=== RECORDS SUPPLIED ===
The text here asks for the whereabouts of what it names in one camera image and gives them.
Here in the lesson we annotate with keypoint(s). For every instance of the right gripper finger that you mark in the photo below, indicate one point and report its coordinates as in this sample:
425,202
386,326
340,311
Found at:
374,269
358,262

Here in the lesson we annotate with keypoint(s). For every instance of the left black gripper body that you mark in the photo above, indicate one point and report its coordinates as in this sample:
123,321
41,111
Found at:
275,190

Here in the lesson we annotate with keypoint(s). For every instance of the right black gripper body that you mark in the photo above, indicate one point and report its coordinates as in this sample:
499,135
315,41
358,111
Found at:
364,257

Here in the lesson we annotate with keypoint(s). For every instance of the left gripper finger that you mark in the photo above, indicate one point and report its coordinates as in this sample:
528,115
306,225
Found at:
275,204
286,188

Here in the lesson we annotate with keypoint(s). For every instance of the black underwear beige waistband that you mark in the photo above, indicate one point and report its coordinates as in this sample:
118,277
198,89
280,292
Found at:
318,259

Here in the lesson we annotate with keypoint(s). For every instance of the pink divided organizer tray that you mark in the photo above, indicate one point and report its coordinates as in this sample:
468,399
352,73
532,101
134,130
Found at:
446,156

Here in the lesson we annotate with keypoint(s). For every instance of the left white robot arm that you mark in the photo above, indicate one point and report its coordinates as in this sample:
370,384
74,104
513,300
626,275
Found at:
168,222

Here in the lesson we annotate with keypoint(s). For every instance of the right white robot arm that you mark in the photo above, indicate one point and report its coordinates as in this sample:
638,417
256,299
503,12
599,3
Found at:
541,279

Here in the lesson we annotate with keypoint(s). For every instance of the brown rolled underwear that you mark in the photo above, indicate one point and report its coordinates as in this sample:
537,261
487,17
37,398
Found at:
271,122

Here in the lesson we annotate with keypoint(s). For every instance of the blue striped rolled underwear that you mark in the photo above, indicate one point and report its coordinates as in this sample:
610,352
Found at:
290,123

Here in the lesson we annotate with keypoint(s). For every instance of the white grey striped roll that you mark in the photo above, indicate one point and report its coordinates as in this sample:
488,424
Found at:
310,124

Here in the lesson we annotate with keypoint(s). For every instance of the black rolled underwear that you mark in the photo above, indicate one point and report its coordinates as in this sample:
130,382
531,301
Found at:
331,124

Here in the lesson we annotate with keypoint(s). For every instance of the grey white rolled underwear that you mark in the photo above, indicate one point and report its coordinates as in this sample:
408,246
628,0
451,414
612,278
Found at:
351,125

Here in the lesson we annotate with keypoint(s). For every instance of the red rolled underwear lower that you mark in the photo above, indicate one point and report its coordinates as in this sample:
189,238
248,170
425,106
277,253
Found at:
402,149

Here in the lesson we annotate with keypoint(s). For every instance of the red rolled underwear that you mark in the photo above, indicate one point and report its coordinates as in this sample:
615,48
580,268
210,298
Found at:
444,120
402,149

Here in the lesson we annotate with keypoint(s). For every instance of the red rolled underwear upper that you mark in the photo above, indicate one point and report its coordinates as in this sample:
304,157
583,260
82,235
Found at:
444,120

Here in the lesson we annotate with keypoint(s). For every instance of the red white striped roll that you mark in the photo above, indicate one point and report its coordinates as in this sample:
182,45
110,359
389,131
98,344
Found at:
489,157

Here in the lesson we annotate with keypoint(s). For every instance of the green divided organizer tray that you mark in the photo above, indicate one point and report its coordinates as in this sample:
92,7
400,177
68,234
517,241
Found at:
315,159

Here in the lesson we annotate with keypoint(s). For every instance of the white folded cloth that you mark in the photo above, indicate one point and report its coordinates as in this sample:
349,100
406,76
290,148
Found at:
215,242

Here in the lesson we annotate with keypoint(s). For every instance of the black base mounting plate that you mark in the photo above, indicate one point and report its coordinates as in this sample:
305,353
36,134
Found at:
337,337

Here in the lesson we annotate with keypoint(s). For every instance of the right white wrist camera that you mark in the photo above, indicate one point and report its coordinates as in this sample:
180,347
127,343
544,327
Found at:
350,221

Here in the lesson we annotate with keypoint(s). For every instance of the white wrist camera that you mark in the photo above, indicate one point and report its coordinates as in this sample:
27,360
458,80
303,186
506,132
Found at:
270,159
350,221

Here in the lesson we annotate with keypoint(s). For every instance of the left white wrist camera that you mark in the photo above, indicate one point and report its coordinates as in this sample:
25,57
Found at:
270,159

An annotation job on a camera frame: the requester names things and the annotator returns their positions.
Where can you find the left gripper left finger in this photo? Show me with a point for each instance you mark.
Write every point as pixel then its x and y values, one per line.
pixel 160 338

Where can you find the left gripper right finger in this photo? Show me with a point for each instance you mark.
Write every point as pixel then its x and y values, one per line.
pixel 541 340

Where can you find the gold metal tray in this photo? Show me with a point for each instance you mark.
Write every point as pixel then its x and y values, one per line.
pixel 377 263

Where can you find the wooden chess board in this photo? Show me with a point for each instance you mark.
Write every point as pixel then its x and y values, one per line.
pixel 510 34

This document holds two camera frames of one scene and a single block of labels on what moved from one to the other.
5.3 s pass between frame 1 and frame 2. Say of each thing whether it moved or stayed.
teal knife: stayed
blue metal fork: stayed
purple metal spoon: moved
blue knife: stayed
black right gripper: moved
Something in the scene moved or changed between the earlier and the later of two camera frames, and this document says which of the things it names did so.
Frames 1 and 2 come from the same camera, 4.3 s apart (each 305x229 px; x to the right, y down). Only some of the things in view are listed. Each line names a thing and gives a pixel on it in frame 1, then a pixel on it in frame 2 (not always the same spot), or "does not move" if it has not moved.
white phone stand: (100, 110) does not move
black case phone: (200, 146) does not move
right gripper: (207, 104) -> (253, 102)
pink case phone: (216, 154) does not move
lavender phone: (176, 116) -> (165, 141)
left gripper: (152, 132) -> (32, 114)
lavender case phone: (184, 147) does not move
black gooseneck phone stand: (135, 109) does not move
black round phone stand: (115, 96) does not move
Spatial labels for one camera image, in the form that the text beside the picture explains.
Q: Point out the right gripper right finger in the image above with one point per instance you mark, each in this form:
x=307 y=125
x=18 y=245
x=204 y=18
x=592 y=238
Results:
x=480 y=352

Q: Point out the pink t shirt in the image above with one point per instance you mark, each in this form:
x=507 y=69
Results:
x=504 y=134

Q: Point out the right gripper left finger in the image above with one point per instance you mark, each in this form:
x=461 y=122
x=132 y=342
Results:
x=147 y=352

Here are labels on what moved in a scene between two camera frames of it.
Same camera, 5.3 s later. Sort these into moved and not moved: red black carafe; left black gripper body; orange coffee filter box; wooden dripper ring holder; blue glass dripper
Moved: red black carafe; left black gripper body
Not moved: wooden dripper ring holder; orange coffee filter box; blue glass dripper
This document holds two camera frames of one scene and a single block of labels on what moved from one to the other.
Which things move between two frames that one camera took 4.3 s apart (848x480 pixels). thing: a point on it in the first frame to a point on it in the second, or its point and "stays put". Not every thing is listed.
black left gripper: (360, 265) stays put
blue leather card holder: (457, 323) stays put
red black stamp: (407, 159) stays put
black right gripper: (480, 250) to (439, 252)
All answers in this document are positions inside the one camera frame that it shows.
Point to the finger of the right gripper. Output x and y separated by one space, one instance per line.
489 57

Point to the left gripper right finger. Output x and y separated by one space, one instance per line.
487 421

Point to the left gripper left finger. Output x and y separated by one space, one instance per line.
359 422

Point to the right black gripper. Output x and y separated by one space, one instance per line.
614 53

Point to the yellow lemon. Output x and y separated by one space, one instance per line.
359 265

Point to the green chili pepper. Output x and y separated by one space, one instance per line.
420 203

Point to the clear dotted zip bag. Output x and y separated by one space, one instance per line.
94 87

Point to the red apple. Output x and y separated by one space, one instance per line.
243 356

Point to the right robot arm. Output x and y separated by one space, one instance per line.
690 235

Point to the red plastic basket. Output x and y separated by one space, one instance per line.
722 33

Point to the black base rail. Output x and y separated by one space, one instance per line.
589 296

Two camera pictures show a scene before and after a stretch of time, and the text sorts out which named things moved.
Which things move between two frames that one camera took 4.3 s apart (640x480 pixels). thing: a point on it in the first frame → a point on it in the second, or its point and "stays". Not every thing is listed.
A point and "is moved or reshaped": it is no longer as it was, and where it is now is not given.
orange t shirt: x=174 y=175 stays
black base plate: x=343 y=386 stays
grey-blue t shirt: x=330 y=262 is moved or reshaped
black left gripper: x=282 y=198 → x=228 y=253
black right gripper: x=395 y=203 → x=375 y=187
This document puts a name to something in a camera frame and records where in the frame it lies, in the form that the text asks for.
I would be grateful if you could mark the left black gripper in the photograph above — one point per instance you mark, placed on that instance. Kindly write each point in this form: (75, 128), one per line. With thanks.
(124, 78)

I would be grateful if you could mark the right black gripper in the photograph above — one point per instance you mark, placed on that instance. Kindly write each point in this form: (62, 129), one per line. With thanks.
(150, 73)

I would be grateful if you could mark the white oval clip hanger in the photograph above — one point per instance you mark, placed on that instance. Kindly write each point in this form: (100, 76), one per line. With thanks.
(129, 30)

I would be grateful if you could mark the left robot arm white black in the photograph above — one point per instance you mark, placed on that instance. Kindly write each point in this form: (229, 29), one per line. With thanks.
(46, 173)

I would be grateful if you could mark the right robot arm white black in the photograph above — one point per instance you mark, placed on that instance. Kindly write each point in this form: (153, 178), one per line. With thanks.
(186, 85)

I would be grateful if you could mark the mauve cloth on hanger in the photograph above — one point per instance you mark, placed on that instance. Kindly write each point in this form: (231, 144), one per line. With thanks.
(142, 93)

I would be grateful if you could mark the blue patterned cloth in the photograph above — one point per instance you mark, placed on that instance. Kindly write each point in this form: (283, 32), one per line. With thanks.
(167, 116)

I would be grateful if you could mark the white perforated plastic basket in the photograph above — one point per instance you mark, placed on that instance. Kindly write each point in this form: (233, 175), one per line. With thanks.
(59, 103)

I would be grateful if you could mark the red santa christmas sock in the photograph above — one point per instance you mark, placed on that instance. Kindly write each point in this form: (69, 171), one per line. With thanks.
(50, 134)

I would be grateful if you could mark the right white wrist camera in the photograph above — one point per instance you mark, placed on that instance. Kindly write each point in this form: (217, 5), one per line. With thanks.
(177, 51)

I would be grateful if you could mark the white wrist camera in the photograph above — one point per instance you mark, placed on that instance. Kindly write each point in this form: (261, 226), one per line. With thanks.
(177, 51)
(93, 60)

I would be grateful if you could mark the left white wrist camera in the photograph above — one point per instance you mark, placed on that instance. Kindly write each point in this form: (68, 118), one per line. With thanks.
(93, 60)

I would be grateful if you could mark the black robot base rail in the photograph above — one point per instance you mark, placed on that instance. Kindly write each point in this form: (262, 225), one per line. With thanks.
===
* **YOUR TASK**: Print exactly the lines above, between the one holding "Q: Point out the right gripper right" and the one holding "x=461 y=122", inclusive, and nothing besides.

* **WRITTEN RESPONSE**:
Q: Point out the right gripper right finger in the image above with one point per instance you mark, each in this form:
x=307 y=125
x=18 y=245
x=204 y=18
x=592 y=238
Results:
x=480 y=352

Q: Point out the pink t shirt in the image above with one point per instance you mark, each in this form:
x=507 y=69
Results:
x=504 y=134

Q: Point out the right gripper left finger in the image above with one point per instance you mark, each in this form:
x=461 y=122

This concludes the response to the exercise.